Background and objective: Real-world evidence on persistence of interleukin-17 inhibitors (IL-17i) as a drug class among Japanese patients with psoriasis is lacking. Hence, we aimed to describe persistence rates of IL-17is among patients with psoriasis including psoriasis vulgaris (PsO), psoriatic arthritis (PsA), and generalized pustular psoriasis (GPP) or erythrodermic psoriasis (EP) in Japan.
Methods: We analyzed claims data from the Medical Data Vision database. Patients ≥15 years old with a psoriasis diagnosis and an IL-17i prescription between November 2016 and August 2020 were included and followed through August 2021. Persistence rates of the IL-17i class among patients with psoriasis and its subtypes (PsO, PsA, and GPP or EP), and persistence rates of ixekizumab, secukinumab, or brodalumab among patients with PsO or PsA were analyzed using Kaplan-Meier method. Analyses were conducted in the bio-naïve and bio-experienced subgroups.

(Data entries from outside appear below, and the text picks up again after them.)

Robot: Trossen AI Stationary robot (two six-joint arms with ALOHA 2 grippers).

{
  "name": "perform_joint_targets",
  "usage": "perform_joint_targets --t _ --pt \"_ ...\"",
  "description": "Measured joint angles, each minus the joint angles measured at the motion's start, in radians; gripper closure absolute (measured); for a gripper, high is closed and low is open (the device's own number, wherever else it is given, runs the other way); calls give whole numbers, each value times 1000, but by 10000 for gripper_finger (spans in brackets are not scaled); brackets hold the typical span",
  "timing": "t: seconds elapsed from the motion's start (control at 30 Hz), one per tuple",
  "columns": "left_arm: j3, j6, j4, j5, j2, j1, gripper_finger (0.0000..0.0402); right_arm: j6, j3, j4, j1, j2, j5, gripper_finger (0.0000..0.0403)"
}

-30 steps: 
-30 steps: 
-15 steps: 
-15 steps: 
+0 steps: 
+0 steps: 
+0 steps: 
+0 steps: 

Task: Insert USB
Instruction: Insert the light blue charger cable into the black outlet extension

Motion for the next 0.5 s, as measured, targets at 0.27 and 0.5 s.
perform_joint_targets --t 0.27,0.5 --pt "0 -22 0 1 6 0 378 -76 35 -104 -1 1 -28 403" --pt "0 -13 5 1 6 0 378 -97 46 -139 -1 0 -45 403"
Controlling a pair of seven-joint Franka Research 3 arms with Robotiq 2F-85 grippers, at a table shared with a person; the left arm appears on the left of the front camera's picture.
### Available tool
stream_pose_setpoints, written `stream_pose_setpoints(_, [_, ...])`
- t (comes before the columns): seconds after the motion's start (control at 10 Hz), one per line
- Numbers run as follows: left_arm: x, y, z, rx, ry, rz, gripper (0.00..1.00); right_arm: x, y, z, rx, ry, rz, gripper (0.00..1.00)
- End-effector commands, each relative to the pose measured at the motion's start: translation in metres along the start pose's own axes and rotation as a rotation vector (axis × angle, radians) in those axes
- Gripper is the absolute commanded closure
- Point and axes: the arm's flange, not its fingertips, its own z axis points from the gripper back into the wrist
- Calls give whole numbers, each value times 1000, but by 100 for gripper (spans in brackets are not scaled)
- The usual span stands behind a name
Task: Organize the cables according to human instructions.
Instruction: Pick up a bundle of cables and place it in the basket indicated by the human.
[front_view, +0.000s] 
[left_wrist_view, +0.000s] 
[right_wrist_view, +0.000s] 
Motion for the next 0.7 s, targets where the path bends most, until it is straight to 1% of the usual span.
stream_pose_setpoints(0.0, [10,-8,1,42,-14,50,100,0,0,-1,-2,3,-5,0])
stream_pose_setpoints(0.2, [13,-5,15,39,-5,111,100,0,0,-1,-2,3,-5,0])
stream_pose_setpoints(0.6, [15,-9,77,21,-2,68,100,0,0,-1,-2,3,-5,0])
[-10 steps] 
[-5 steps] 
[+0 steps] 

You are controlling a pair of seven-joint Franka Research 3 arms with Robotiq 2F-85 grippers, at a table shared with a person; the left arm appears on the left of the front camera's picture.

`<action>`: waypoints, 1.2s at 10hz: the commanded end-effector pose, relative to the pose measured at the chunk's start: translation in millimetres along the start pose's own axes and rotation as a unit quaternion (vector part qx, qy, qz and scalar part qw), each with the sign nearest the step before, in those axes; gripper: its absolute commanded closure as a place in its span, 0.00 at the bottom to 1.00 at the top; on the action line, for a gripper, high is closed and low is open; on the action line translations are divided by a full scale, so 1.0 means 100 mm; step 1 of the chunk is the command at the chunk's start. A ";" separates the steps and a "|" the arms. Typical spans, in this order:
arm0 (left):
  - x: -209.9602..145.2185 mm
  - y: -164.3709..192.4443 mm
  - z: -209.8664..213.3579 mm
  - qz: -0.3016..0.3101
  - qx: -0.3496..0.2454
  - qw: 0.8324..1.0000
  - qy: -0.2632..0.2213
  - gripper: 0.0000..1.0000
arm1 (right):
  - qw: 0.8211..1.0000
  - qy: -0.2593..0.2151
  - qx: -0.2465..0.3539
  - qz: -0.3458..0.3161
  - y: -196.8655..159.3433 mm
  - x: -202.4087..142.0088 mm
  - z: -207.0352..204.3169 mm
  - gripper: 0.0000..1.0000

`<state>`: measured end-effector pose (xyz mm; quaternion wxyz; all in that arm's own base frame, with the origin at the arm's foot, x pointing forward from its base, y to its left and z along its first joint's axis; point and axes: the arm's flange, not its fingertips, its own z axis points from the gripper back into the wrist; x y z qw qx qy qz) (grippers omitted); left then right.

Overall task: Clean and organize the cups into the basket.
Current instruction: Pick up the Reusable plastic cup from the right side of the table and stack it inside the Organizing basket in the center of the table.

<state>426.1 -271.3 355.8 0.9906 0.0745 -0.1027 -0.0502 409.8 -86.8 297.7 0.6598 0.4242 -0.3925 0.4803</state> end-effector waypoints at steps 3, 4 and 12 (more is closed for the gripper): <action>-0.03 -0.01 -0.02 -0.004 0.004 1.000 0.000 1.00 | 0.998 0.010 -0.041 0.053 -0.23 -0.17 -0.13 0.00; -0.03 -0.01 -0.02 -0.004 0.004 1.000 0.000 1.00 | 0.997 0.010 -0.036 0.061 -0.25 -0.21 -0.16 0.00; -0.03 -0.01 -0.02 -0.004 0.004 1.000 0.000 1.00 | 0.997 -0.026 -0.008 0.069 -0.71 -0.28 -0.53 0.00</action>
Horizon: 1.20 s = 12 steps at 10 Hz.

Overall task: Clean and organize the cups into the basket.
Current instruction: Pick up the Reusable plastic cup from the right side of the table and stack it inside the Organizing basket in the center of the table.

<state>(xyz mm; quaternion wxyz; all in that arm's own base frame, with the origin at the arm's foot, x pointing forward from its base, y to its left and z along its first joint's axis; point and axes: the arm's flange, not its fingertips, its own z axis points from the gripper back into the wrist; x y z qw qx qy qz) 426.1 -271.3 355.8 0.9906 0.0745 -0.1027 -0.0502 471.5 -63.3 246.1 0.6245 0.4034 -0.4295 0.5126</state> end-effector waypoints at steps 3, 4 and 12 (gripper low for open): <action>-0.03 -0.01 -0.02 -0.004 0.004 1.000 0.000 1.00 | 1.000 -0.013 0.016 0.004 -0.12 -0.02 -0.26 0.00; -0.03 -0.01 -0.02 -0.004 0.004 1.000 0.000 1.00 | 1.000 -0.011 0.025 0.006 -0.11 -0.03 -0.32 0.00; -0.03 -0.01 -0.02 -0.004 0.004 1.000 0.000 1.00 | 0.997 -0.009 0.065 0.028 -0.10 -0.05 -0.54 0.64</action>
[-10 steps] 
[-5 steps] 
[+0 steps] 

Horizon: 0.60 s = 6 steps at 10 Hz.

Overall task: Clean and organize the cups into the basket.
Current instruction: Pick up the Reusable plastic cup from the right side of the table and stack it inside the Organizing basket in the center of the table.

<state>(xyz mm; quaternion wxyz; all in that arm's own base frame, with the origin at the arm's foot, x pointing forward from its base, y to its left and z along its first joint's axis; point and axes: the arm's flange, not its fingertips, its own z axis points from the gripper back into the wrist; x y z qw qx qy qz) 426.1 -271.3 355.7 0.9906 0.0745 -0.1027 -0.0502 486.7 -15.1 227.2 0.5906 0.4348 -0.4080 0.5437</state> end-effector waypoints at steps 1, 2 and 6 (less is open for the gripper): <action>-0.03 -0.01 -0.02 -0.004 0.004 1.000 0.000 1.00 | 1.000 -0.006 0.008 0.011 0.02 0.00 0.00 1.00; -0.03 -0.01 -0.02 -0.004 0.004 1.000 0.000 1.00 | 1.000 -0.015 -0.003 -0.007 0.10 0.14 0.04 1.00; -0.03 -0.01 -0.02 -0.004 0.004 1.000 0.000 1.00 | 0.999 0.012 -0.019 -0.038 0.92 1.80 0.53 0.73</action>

Results: The IL-17i class had >50% persistence rates up to 36 months among patients with psoriasis and its subtypes (PsO, PsA, and GPP or EP). 36-Month persistence rates for ixekizumab, secukinumab, and brodalumab were 46.2% to 57.7% in patients with PsO and 43.0% to 48.4% in patients with PsA. Across analyses, bio-naïve patients demonstrated similar or greater persistence rates than bio-experienced patients.
Conclusion: IL-17is’ persistence rates over 36 months were >50% among patients with psoriasis and its subtypes (PsO, PsA, and GPP or EP) in Japan.
Keywords: IL-17 inhibitor; Psoriasis vulgaris; erythrodermic psoriasis; generalized pustular psoriasis; psoriatic arthritis; treatment persistence.